There is a saying that one of the qualities of maturity is to learn from the actions of others, and not repeat mistakes. I think that is what is unfolding in our current move toward “socialized” medicine in the United States. There is no doubt that our system needs repair, but government control is not the answer. I am unaware of any example in a modern industrialized society where government-run medicine has succeeded. Not one. To believe that we can make work what has failed everywhere else is the height of arrogance. We, as a country, need to show some maturity in this.

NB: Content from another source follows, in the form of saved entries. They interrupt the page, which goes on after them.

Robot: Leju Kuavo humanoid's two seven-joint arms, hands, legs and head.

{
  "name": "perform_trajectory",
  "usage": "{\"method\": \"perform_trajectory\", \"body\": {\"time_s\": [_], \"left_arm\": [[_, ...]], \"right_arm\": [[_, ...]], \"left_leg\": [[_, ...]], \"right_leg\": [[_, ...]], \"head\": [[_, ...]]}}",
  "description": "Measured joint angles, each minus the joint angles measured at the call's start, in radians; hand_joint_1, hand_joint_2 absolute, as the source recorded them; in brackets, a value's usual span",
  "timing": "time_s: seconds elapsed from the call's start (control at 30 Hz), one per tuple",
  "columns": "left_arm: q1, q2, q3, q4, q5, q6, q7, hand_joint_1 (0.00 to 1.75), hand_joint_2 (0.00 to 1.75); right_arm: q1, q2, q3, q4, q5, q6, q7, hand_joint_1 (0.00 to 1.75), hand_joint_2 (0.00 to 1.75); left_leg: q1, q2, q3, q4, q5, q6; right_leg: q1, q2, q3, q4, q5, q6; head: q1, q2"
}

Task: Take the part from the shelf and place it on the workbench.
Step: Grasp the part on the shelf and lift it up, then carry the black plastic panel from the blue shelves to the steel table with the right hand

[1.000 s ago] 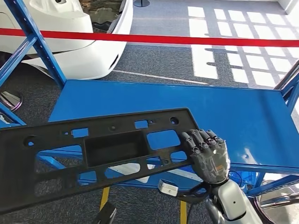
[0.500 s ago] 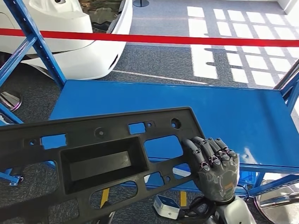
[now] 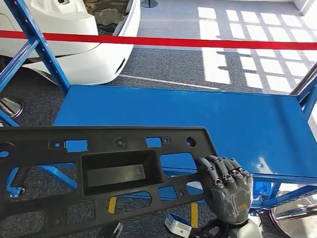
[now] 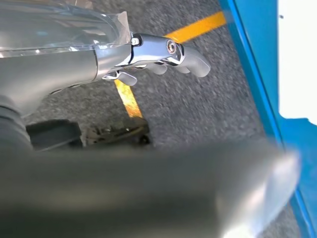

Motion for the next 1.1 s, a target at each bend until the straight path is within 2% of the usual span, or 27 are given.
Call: {"method": "perform_trajectory", "body": {"time_s": [0.2,0.43,0.9,1.1], "left_arm": [[0.003,0.000,0.000,0.000,-0.010,-0.010,-0.020,0.00,1.75],[0.005,0.000,0.009,0.000,-0.012,0.041,0.044,0.00,1.75],[0.006,0.000,0.023,0.000,-0.020,0.065,0.048,0.00,1.75],[0.006,0.000,0.028,0.000,-0.020,0.074,0.060,0.00,1.75]], "right_arm": [[-0.003,0.000,0.007,0.028,0.000,0.000,0.040,1.75,1.75],[-0.003,-0.001,0.022,0.049,0.000,0.000,0.077,1.75,1.75],[0.000,-0.003,0.033,0.060,-0.016,0.000,0.085,1.75,1.75],[0.014,-0.003,0.033,0.060,-0.037,0.000,0.063,1.75,1.75]], "left_leg": [[0.000,0.000,0.000,0.000,0.000,0.000],[0.000,0.000,0.000,0.000,0.000,0.000],[0.000,0.000,0.000,0.001,0.000,0.000],[-0.003,0.000,-0.001,0.004,-0.001,0.002]], "right_leg": [[0.000,0.000,0.000,0.000,0.000,0.000],[0.000,0.000,0.000,0.000,0.000,0.000],[0.000,0.000,0.000,0.000,0.000,0.000],[-0.003,0.000,0.000,-0.001,0.001,0.003]], "head": [[0.000,0.000],[0.000,0.000],[0.000,0.000],[0.000,0.000]]}}
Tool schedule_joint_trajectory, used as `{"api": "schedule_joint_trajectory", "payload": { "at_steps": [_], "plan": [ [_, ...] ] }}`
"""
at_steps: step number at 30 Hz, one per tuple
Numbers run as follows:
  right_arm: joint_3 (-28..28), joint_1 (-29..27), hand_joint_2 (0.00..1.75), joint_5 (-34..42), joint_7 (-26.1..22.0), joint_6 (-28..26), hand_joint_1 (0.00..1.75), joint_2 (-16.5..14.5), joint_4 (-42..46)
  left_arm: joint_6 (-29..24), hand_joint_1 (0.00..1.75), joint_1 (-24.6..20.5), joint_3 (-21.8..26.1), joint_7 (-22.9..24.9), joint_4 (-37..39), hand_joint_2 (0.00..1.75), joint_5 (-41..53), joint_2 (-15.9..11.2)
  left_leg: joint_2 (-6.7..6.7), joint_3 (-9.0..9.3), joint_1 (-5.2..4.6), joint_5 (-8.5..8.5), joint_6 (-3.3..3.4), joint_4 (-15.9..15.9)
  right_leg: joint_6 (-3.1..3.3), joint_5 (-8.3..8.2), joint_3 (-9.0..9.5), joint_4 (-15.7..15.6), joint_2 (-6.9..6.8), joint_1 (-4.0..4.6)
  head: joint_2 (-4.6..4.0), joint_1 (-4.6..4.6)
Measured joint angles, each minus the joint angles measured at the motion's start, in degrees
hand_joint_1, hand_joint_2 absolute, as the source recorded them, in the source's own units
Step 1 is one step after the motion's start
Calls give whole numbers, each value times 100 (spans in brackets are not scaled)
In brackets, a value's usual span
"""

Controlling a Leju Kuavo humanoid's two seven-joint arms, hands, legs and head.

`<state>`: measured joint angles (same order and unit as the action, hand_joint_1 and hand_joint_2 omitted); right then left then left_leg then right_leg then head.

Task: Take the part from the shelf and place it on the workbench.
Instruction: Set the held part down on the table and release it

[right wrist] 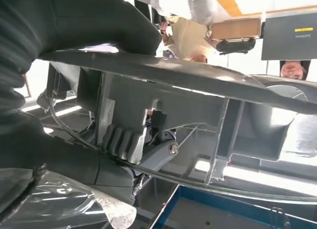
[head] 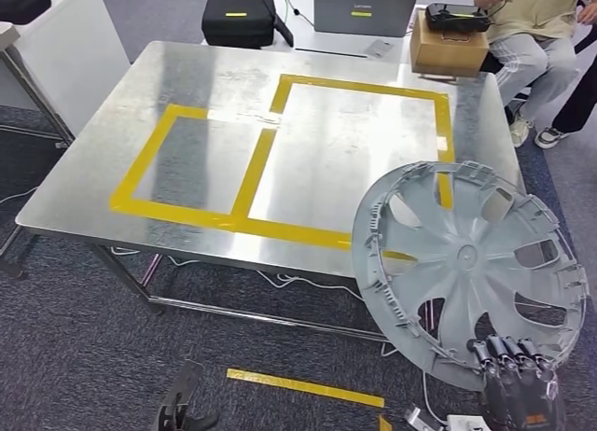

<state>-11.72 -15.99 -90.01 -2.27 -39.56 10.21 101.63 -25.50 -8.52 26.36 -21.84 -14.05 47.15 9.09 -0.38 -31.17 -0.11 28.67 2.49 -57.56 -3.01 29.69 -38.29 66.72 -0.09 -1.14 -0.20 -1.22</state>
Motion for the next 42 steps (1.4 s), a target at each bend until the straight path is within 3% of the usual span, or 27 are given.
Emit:
{"api": "schedule_joint_trajectory", "payload": {
  "at_steps": [2, 3, 7, 9, 11, 12, 13, 14, 16, 17, 18, 23, 26, 29, 34, 42],
  "plan": [
    [-7, 15, 175, 0, 2, 1, 175, 0, -1, 0, 0, -7, 0, 0, 0, 175, -1, 2, -6, 57, -21, 67, -53, -16, 33, -262, 333, -677, -5, 14, 1, 3],
    [-9, 18, 175, 0, 3, 1, 175, 0, -1, -1, 0, -9, 0, 0, 0, 175, -1, 1, -7, 61, -31, 86, -80, -21, 53, -257, 411, -813, -2, 22, 1, -1],
    [-13, 0, 175, -1, 11, 0, 175, 0, -1, -2, 0, -10, 0, 0, 0, 175, -4, -2, 1, 46, -26, 184, -185, -116, 167, -176, 485, -883, 18, 11, 1, -31],
    [-13, 2, 175, -2, 10, 1, 175, 0, 0, -3, 0, -13, 0, 0, 0, 175, -4, -4, 8, -194, -10, 425, -251, -631, 229, -143, 549, -906, 6, -7, 0, -43],
    [-13, 0, 175, -2, 9, 1, 175, 0, 0, -3, 0, 3, 0, 0, 0, 175, -5, -4, 11, -644, 5, 705, -283, -1447, 264, -89, 612, -908, 0, -6, 0, -49],
    [-13, -3, 175, -2, 8, 0, 175, 0, 0, -3, 0, 16, 0, 0, 0, 175, -8, -4, 11, -818, 9, 725, -286, -1707, 268, -56, 653, -907, 4, -5, 0, -49],
    [-13, -6, 175, -2, 7, 0, 175, 0, 0, -3, 0, 26, 1, 0, 0, 175, -12, -4, 11, -901, 10, 616, -281, -1754, 265, -20, 704, -907, 11, -5, 0, -50],
    [-14, -8, 175, -2, 5, 1, 175, 0, 0, -3, 0, 30, 1, 0, 0, 175, -16, -6, 11, -872, 9, 390, -266, -1562, 259, 19, 764, -907, 18, -3, 0, -51],
    [-13, -7, 175, -2, 4, 1, 175, 0, -1, -3, 0, 28, 3, 0, 1, 175, -20, -15, 11, -629, -5, -131, -205, -828, 228, 107, 868, -914, 28, -1, 1, -44],
    [-14, -1, 175, -2, 4, 1, 175, 0, -1, -3, 0, 26, 4, 0, 1, 175, -20, -21, 10, -510, -20, -273, -170, -511, 199, 145, 905, -915, 34, 4, 1, -38],
    [-13, 4, 175, -2, 4, 1, 175, 0, -1, -2, 0, 23, 5, 0, 2, 175, -20, -25, 11, -434, -36, -310, -142, -307, 164, 171, 914, -917, 38, 6, 1, -32],
    [-18, 3, 175, -1, -3, 0, 175, 0, 2, -8, 0, 24, 8, -2, 0, 175, -20, -26, -4, -319, -29, -235, -72, -83, 23, 154, 943, -933, 35, 8, 1, -16],
    [-17, 40, 175, 0, 3, 0, 175, 0, -2, -7, 0, 9, 9, -14, 1, 175, -20, -10, -21, -261, -35, -223, -84, -61, 59, 36, 975, -908, 40, 18, 1, 13],
    [-20, 82, 175, 0, 25, 1, 175, 0, -15, -5, 0, 14, 10, -40, 1, 175, -32, -1, -24, -267, -53, -198, -75, -59, 108, 101, 1032, -1007, 29, 12, 0, 18],
    [-59, 279, 175, -1, 243, 20, 175, 14, -162, 7, 0, 20, 11, -77, 1, 175, -37, -4, -17, -277, -79, -189, -54, -70, 30, 181, 1096, -1138, 14, -11, 1, 15],
    [-347, 811, 175, -2, 531, 138, 175, 102, -530, 15, 0, 15, 11, -78, 1, 175, -38, -3, -16, -248, -74, -200, -44, -67, 13, 173, 1085, -1136, 8, -4, 1, 13]
  ]
}}
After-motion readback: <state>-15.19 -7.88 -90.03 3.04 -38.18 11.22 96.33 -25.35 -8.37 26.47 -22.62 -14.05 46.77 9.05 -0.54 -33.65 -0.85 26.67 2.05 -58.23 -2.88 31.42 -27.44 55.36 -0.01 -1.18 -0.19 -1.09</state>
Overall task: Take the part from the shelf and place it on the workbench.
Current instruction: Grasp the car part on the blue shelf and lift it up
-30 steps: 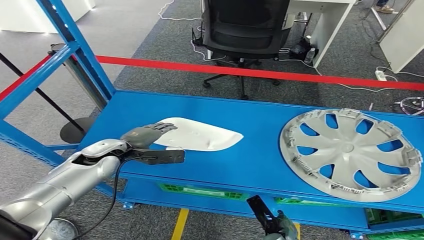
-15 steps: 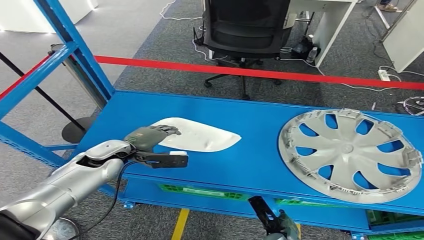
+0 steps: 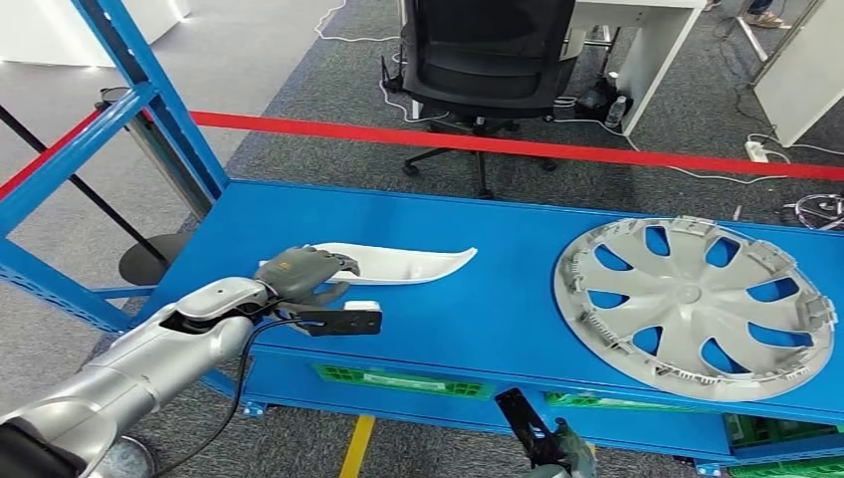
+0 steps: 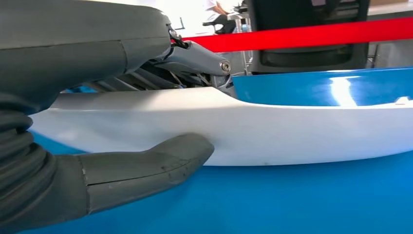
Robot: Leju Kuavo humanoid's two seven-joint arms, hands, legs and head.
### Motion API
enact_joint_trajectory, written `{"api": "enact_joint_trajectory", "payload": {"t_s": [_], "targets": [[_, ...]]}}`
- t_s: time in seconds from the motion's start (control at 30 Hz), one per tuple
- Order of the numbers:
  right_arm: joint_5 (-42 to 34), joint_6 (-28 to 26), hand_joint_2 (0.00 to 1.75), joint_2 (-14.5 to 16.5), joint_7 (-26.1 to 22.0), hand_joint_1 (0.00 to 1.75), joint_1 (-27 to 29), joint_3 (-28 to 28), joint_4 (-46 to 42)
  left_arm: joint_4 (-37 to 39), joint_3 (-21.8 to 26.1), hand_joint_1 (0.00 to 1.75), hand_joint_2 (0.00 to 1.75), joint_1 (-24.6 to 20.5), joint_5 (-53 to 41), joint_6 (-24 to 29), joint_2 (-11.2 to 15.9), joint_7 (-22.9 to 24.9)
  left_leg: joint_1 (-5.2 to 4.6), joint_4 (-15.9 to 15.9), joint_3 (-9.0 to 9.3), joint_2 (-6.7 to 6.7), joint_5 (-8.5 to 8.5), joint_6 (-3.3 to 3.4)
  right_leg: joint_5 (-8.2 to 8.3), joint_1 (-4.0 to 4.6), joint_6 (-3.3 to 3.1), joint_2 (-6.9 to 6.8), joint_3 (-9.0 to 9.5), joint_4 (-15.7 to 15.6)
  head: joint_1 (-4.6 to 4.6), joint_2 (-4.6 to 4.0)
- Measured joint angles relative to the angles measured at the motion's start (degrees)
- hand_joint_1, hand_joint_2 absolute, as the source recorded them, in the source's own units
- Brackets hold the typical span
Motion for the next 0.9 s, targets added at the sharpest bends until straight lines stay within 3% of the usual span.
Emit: {"api": "enact_joint_trajectory", "payload": {"t_s": [0.07,0.1,0.2,0.23,0.27,0.3,0.37,0.43,0.53,0.6,0.73,0.77,0.8,0.9], "targets": [[0.0,0.0,0.00,0.0,-0.1,0.00,0.0,-0.1,0.0,0.0,0.1,1.75,1.75,0.0,0.0,0.4,-0.1,-0.2,0.14,-0.4,0.19,0.02,0.27,0.71,-0.40,-0.13,0.64,-0.07,-0.18,0.3,0.06,0.00],[0.0,0.0,0.00,0.0,-0.1,0.00,0.0,-0.1,0.0,0.0,0.1,1.75,1.75,-0.1,0.0,0.7,-0.2,-0.3,0.27,-0.6,0.30,0.03,0.41,1.04,-1.42,-0.14,0.89,-0.15,-0.88,1.8,0.16,0.00],[0.1,0.0,0.00,0.0,-0.2,0.00,0.1,-0.4,0.0,0.0,0.1,1.75,1.75,0.3,-0.2,1.6,-0.2,-0.3,0.31,-0.7,0.36,0.03,0.46,1.41,-6.45,-0.16,1.36,-0.36,-5.74,12.4,0.39,0.00],[0.0,0.0,0.00,0.0,-0.2,0.00,0.1,-0.4,0.0,0.0,0.1,1.75,1.75,0.6,-0.4,1.8,-0.1,-0.3,0.29,-0.7,0.37,0.02,0.45,1.42,-7.19,-0.17,1.44,-0.36,-7.01,15.1,0.38,0.00],[0.0,0.0,0.00,0.0,-0.3,0.00,0.2,-0.5,0.0,0.1,0.1,1.75,1.75,0.7,-0.5,2.1,-0.1,-0.2,0.30,-0.7,0.38,0.00,0.45,1.42,-6.84,-0.18,1.49,-0.38,-7.35,15.7,0.39,0.00],[0.0,-0.1,0.00,0.0,-0.3,0.00,0.2,-0.6,0.0,0.1,0.1,1.75,1.75,0.8,-0.6,2.3,0.0,-0.1,0.33,-0.6,0.40,-0.04,0.44,1.38,-5.48,-0.21,1.53,-0.39,-6.52,13.9,0.38,0.00],[0.1,-0.1,0.00,0.0,-0.4,0.00,0.1,-0.7,0.0,0.1,0.2,1.75,1.75,0.9,-0.8,2.5,0.0,0.2,0.35,-0.5,0.46,-0.17,0.33,1.03,-2.03,-0.32,1.63,-0.47,-2.66,6.4,0.42,0.00],[0.1,-0.1,0.00,0.0,-0.5,0.00,0.0,-0.8,0.0,0.1,0.2,1.75,1.75,0.8,-1.0,2.5,0.2,0.4,0.14,-0.3,0.36,-0.29,0.22,0.39,-0.57,-0.39,1.12,-0.32,0.15,1.0,0.32,0.00],[0.1,-0.1,0.00,0.0,-0.6,0.00,0.1,-1.1,0.0,0.1,0.2,1.75,1.75,0.8,-1.0,2.8,0.4,0.4,0.13,-0.5,0.32,-0.32,0.42,-0.53,-0.48,-0.22,-0.28,-0.13,0.47,0.2,0.21,0.00],[0.1,-0.1,0.00,0.0,-0.7,0.00,0.1,-1.2,0.0,0.2,0.4,1.75,1.75,0.8,-0.7,3.2,0.4,0.4,0.25,1.0,-0.36,-0.17,-0.83,-1.06,-0.29,-0.29,-1.00,-0.16,0.49,0.1,0.07,0.00],[0.2,-0.1,0.00,0.0,-0.7,0.00,0.1,-1.4,0.0,0.2,1.0,1.75,1.75,1.3,0.0,3.7,0.6,0.4,0.27,14.3,-6.73,0.00,-7.01,-1.54,-0.21,-0.32,-1.51,-0.30,0.36,0.0,-0.14,0.00],[0.2,-0.1,0.00,0.0,-0.7,0.00,0.1,-1.5,0.0,0.2,1.0,1.75,1.75,1.4,0.0,3.8,0.6,0.4,0.27,15.8,-7.54,0.01,-7.04,-1.50,-0.21,-0.31,-1.52,-0.30,0.34,0.0,-0.16,0.00],[0.2,-0.1,0.00,0.0,-0.7,0.00,0.1,-1.5,0.0,0.2,1.1,1.75,1.75,1.5,0.0,4.0,0.7,0.3,0.27,15.0,-7.23,0.01,-5.96,-1.39,-0.20,-0.30,-1.52,-0.28,0.37,0.0,-0.15,0.00],[0.2,-0.1,0.00,0.0,-0.8,0.00,0.1,-1.6,0.0,0.2,1.6,1.75,1.75,1.4,0.1,4.4,0.7,0.3,0.24,4.5,-1.94,0.01,-0.72,-0.82,-0.29,-0.19,-1.19,-0.17,0.46,0.2,-0.15,0.00]]}}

Bill Burns, Stone Mountain
We need better plans, time to debate them
Americans are frightened, and there seems to be reason to be during this talk about health care reform. Those who appear to be most affected will be at both ends of the social and age ladder. How can the disparity be resolved, with both claiming the “most need”? My heart goes out to those who can’t afford proper insurance, or who have trouble getting it, but I remember my absentee father, who depended upon his disability check — so he could maintain his drinking, and avoid his responsibility. I also know of children whose parents can’t seem to break out of their poverty, and I am torn. We are not “un-American” because we are concerned. We want some reforms, but none of the plans mentioned has been worthy of true debate. Congress needs to study all suggestions and all aspects before they shove a bill over 1,000 pages down our throats.
Mel Matuszak, Dacula
More rational, simple approach needed
More heat than light is being generated by the health care controversy, but this is a typical trick pulled by liberals: They engage in fights over trees, when the forest is the problem. Whether the battle over the trees is won or lost, we get saddled with the forest, and they win the war. We need to keep our eyes on the goal of limiting government intervention in our lives, which this health care initiative is all about. There are better and simpler approaches to improving our system. Whether some of the arguments about the Democrats’ version of health care are righteous or not, the pressure should be continued until they back off, and take a more rational and simple approach to the problem.